Adaptation française d’un texte de Khalid Bounouar / Übertragung ins Französische eines Poetry-Slam-Textes von Khalid Bounouar für Borderlines – Euregion Poetry Slam, 2020
C’est un pays où il fait froid,
il y a tous les jours du brouillard,
le soleil y est plutôt rare.
Viens avec moi, allez, suis-moi !
Hein, tu dis quoi ?
Que tu trouves marcher ringard ?
Pour toi, la rando, c’est le bagne ?
Pour moi, la marche, c’est cocagne,
entre Belgique et Allemagne,
sur le plateau des Hautes Fagnes :
Eupen, Malmédy et Montjoie,
entre les trois.
Vois,
là-bas, suis mon doigt,
le reflet des étoiles sur terre,
sept cents mètres au-dessus de la mer.
Je me sens libre quand je traîne
et flâne près de Baraque Michel :
trop cool, l’endroit, pour faire la fête,
on pleure, on rit, et puis on s’aime.
Attendez, je reprends mon souffle,
puis je vous montre un truc de ouf :
en pataugeant dans la tourbière,
vous me prêterez votre oreille,
pour ouïr ce récit sans pareille.
On peut y aller, la troupe est prête ?
Voyez là-bas les croix muettes ?
Chacune raconte une historiette,
pour ne pas qu’on oublie les histoires d’avant, d’il y a cent cinquante ans.

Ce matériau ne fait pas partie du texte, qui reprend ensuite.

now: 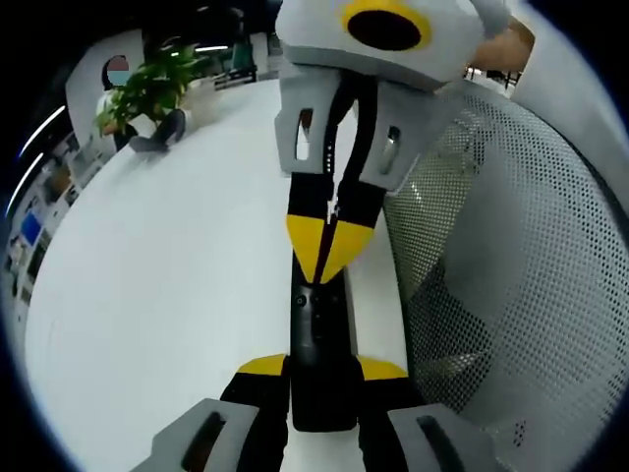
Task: Press the specified remote control buttons in sequence, fully releasing each button before pressing the next.
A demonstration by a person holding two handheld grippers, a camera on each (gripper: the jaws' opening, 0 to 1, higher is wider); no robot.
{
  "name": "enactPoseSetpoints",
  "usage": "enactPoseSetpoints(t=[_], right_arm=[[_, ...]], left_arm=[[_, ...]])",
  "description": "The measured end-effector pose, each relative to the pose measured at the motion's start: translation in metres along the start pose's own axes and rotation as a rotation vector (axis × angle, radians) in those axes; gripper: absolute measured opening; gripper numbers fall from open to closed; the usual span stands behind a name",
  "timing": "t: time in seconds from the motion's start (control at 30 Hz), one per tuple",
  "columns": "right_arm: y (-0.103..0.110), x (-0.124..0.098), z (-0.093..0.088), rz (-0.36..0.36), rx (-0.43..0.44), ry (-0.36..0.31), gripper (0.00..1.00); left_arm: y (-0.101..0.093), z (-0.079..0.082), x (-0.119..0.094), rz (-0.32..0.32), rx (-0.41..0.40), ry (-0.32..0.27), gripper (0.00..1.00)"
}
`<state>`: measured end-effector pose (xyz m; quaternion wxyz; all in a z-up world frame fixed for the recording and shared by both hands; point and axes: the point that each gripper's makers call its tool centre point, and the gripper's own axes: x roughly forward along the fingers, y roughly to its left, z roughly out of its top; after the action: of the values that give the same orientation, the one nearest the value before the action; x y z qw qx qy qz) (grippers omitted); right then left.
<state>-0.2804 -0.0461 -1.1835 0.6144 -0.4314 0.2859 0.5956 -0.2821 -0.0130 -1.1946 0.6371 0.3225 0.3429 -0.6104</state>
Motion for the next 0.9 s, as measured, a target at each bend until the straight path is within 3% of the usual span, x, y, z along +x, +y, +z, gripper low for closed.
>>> enactPoseSetpoints(t=[0.1,0.2,0.27,0.37,0.67,0.9], right_arm=[[0.0000,0.0000,-0.0002,0.004,-0.001,-0.001,0.00],[-0.0016,-0.0012,0.0007,0.042,0.169,-0.059,0.00],[-0.0017,-0.0031,0.0002,0.063,0.209,-0.087,0.00],[-0.0053,-0.0047,-0.0074,0.042,0.164,-0.042,0.06],[0.0012,-0.0030,-0.0046,0.094,0.122,-0.040,0.09],[-0.0008,-0.0027,-0.0063,0.122,0.144,-0.055,0.08]], left_arm=[[0.0000,-0.0003,0.0001,0.000,0.000,0.001,0.25],[-0.0002,-0.0006,0.0001,0.000,0.000,-0.002,0.25],[-0.0004,-0.0007,0.0000,0.000,0.000,-0.004,0.25],[-0.0004,-0.0009,0.0001,0.000,0.000,-0.004,0.25],[-0.0006,-0.0012,-0.0002,0.001,-0.003,-0.016,0.25],[-0.0005,-0.0009,-0.0003,0.000,-0.002,-0.018,0.25]])
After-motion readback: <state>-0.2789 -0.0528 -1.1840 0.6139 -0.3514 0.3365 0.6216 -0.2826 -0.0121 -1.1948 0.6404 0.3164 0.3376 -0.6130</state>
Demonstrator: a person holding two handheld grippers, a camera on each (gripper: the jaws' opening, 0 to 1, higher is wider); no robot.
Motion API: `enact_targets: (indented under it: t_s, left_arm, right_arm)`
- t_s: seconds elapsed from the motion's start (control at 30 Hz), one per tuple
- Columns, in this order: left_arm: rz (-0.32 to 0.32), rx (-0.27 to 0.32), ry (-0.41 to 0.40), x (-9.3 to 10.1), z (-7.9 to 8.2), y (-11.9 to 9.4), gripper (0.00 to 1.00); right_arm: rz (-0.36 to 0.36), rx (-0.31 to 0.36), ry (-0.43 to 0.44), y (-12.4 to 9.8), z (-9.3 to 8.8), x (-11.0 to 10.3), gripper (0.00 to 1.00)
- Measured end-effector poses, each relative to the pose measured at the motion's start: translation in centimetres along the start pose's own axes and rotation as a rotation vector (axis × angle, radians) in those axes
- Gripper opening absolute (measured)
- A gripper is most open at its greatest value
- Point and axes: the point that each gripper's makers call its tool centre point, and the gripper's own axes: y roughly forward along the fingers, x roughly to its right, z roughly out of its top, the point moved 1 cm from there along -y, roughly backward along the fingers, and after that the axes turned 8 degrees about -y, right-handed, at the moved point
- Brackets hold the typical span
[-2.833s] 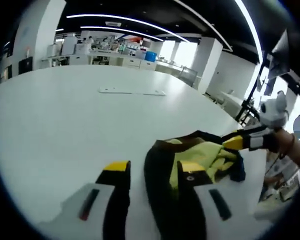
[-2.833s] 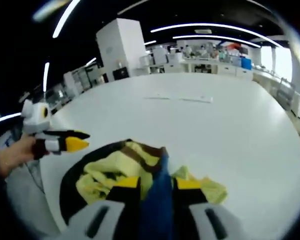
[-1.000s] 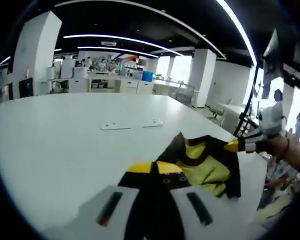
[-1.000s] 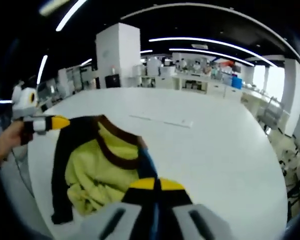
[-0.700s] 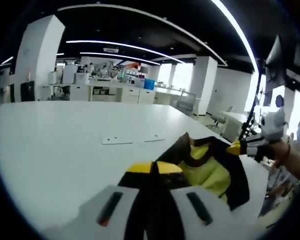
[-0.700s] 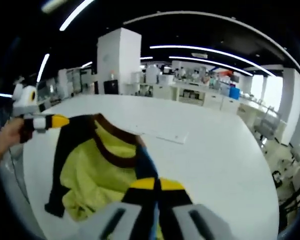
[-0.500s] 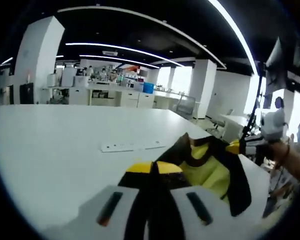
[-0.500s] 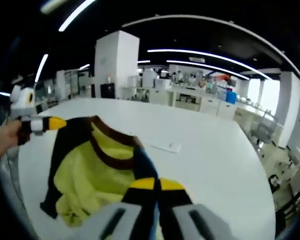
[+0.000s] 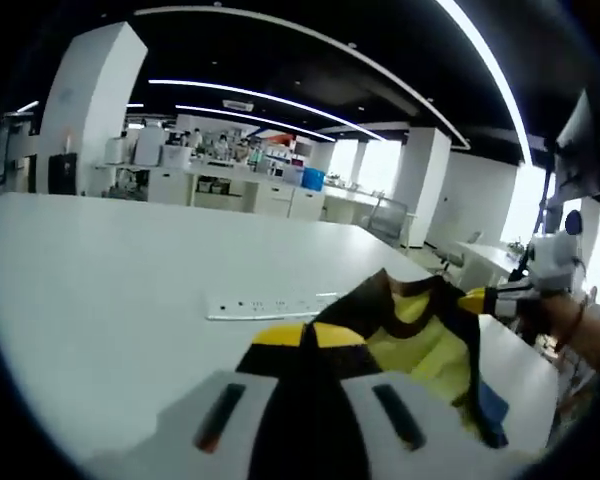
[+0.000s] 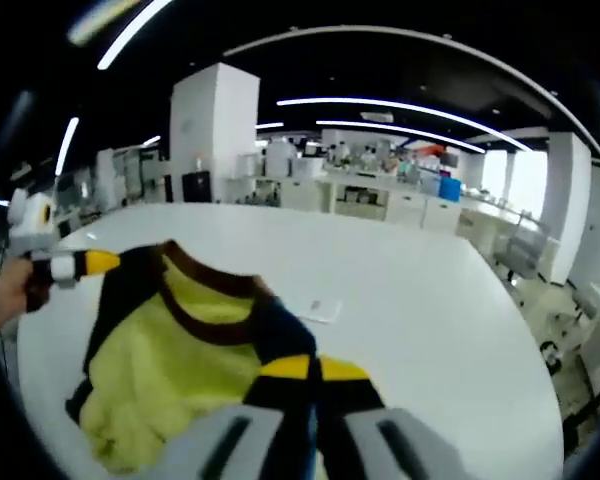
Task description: Fold the garment on the visible template until the final outline fits inside the template.
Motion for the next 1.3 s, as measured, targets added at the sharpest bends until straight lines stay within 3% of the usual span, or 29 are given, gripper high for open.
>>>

C’était en l’an de grâce mille huit cent…
des poussières,
par une nuit de froid et un janvier glaciaire.
C’est l’histoire de Marie et son fiancé Pierre
– de tout le pays de Fagnes on la dit la plus belle –
partis quérir les papiers nécessaires
à leur mariage, mais les heures passèrent,
et tout transis de froid en glace se transformèrent,
ensevelis sous un épais tapis de neige.
Et ce n’est qu’au printemps
que quelques paysans
trouvèrent les amants.
C’est depuis qu’est plantée,
à Baraque Michel,
la Croix des Fiancés.
Toi qui passes par-là,
flâneur, arrête-toi
au pied de cette croix,
où le vent souffle par rafales,
sur le plateau des Hautes Fagnes.
Des montagnes de neige forment le paysage,
qui semble remonter au plus lointain des âges.
Autour, des marécages,
où les sables mouvants me rendent indolent.
Lors, vers la forêt je m’élance,
par les caillebottis de bois.
C’est peu dire qu’il fait froid.
Le climat est bien rude, mais quelle belle vue !

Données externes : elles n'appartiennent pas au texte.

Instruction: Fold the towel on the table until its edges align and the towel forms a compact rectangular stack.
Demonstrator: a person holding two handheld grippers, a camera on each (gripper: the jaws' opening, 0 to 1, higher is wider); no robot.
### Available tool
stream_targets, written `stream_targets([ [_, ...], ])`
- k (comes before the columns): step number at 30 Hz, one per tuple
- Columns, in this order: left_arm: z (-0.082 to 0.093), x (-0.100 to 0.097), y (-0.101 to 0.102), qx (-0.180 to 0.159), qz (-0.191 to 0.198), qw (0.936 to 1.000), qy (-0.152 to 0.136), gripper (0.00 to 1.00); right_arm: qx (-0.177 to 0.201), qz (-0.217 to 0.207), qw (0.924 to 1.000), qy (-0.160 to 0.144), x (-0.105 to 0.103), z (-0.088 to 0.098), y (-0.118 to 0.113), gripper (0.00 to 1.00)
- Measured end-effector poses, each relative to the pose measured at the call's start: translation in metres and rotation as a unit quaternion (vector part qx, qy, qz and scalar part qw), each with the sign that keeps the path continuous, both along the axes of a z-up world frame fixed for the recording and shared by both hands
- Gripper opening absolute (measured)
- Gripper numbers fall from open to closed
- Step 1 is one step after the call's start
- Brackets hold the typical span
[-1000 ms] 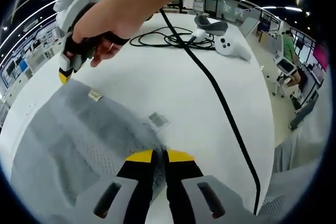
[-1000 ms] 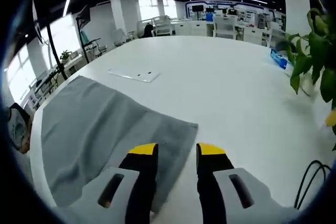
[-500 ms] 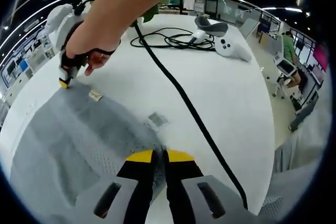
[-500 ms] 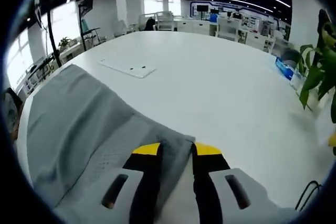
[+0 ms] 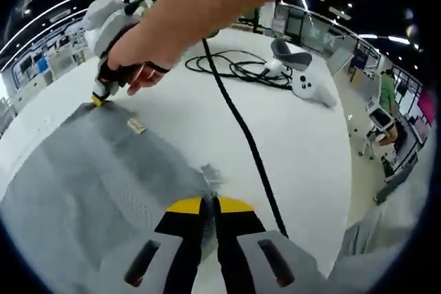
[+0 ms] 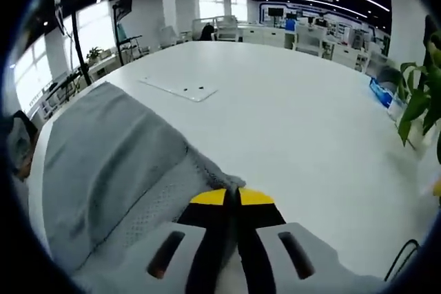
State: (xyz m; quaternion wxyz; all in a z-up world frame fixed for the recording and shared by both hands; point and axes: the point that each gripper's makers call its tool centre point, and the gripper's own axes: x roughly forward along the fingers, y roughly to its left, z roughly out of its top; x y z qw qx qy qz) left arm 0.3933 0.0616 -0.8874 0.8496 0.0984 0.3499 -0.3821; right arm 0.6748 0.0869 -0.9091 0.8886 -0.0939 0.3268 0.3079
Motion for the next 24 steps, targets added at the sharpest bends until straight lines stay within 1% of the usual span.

Quel beau cadeau que ce pays perdu
de monts et de vallons
pour tous les gens du cru
qui s’appellent les Wallons.
Que ce panorama
te soit comme un mantra.
Ah, que je n’oublie pas
de vous montrer le toit
de la Belgique, venez avec moi.
Et pas besoin de masque à gaz
ou oxygène, ni FFP2/3, pour la butte de Baltia.
Car la mer n’est qu’à sept cents mètres en-dessous de l’endroit.
Une petite halte serait bien raisonnable.
Et ouvre bien tes yeux et ferme ton portable.